Not Reyn. Not River.
I lay motionless, watching. It was Incy.
CHAPTER 17
Incy.
I’d met him right before the turn of the century, in 1899. You’d think that with such a long friendship as ours, and how bound up we were with each other, we would have had some dramatic beginning, like he’d saved my life or I’d stolen his horse.
But we’d met when he was peddling forged artwork in New York City. I’d gone with a friend to examine a “recently discovered” print by del Sarto. This was before sophisticated forensic techniques were used to determine the age and authenticity of artwork. Though legitimate experts were often consulted, it was so easy to perpetrate fraud. Ah, the good old days.
“Mrs. Humphrey Watson,” the doorman announced. “Mrs. Alphonse North.”

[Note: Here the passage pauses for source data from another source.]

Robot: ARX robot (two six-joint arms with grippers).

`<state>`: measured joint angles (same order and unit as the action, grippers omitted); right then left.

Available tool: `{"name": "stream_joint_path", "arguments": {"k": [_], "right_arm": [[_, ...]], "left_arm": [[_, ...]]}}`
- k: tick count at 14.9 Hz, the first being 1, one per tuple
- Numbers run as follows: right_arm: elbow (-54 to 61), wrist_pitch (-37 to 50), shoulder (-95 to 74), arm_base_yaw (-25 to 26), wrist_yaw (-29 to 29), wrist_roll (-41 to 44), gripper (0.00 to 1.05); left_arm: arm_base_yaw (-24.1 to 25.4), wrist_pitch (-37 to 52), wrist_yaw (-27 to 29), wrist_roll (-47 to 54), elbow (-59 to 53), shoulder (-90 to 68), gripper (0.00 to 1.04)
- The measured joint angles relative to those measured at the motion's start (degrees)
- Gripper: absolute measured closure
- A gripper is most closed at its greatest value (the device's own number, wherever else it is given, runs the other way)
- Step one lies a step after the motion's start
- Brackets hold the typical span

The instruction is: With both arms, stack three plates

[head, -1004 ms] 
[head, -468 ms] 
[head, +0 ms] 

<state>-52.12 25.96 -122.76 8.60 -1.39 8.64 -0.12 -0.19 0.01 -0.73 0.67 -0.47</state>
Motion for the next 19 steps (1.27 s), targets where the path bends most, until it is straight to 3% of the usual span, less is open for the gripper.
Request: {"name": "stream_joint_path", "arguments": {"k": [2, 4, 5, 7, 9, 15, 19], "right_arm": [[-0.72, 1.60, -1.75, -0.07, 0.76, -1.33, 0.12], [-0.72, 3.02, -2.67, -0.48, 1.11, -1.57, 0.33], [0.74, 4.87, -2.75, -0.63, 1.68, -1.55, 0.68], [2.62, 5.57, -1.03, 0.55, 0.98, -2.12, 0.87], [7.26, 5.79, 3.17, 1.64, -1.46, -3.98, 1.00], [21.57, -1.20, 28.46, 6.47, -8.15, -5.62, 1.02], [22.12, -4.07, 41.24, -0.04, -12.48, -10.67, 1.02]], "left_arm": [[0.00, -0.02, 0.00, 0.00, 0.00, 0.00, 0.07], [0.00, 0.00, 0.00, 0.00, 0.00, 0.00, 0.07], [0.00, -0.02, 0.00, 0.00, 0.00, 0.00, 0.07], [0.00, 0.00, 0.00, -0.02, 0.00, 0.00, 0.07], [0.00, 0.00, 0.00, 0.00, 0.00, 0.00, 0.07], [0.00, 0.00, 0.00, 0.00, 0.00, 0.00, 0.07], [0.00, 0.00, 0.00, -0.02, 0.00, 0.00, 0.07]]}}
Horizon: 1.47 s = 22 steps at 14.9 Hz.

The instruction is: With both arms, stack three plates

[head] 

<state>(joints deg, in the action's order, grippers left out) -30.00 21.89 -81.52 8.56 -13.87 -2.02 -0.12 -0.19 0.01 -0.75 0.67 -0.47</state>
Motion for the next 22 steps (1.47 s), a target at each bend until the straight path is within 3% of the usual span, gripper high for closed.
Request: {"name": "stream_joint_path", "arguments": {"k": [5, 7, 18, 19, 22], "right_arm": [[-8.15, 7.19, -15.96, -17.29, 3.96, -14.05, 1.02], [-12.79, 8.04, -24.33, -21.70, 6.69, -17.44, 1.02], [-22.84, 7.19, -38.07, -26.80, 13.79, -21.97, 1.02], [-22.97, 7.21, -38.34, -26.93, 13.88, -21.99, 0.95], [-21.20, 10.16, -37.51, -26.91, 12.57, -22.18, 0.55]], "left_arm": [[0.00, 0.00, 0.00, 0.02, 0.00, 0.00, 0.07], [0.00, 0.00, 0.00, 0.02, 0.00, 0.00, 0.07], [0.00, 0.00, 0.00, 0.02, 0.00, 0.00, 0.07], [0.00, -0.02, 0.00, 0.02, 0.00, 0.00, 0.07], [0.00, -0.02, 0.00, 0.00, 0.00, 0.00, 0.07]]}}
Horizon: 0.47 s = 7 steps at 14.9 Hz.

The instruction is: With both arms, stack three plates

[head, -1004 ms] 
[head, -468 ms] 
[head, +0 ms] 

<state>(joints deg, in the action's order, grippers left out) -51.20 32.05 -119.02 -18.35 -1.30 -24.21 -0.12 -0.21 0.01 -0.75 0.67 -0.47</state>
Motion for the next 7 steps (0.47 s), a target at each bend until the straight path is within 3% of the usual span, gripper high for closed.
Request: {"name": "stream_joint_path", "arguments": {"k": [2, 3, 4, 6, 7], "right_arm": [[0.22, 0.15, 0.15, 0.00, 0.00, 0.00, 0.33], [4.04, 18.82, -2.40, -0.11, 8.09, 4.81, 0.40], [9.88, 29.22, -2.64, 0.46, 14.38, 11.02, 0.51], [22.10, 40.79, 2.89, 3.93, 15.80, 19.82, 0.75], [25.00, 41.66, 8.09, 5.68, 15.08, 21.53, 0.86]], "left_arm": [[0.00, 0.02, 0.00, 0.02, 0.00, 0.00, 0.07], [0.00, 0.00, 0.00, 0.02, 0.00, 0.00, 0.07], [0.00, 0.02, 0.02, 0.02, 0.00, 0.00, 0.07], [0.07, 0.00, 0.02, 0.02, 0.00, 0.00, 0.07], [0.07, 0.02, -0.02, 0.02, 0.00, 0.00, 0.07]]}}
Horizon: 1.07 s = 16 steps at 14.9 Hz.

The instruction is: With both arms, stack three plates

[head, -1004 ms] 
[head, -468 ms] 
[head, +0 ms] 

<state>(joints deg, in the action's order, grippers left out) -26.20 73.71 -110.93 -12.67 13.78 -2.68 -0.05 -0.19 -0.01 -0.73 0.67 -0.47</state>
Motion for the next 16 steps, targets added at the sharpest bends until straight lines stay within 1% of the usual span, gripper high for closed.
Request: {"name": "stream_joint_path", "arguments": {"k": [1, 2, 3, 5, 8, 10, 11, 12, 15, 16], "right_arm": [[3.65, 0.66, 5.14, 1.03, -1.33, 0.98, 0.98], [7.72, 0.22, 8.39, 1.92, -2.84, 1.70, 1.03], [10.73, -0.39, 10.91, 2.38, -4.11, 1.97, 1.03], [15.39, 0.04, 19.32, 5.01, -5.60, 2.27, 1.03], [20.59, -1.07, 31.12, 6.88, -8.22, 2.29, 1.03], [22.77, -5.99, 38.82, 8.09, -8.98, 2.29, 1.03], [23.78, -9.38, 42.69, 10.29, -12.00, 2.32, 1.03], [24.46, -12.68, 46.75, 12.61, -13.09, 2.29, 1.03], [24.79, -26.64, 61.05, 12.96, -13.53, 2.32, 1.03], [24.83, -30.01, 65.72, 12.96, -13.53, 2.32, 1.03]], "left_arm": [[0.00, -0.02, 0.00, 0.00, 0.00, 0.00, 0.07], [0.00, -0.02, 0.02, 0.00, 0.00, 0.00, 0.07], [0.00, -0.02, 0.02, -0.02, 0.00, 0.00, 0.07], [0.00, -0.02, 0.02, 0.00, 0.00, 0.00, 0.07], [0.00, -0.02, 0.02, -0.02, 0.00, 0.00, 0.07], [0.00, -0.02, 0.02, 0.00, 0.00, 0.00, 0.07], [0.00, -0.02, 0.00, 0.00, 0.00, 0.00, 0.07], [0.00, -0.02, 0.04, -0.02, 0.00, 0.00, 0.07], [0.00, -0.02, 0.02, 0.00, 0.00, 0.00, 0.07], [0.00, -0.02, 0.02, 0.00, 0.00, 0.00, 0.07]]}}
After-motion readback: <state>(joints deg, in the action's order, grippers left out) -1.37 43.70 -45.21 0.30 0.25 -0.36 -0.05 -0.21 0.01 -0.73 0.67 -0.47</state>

I liked Eugenia Watson, and we’d been close friends for at least five years by then. There was no Mr. North—I’d made up a dead husband for myself because a married woman, even a widow, had more freedom than a single woman.
We took Eugenia’s carriage to our friend’s house, and her footman helped us haul our stupid full skirts and layers of petticoats down the little carriage steps and onto the sidewalk. Bustles were finally smaller, thank God, but my waist was cinched to a fashionable eighteen inches. Make a circle eighteen inches around, with your hands. Yeah. It was a wonder my digestive system worked.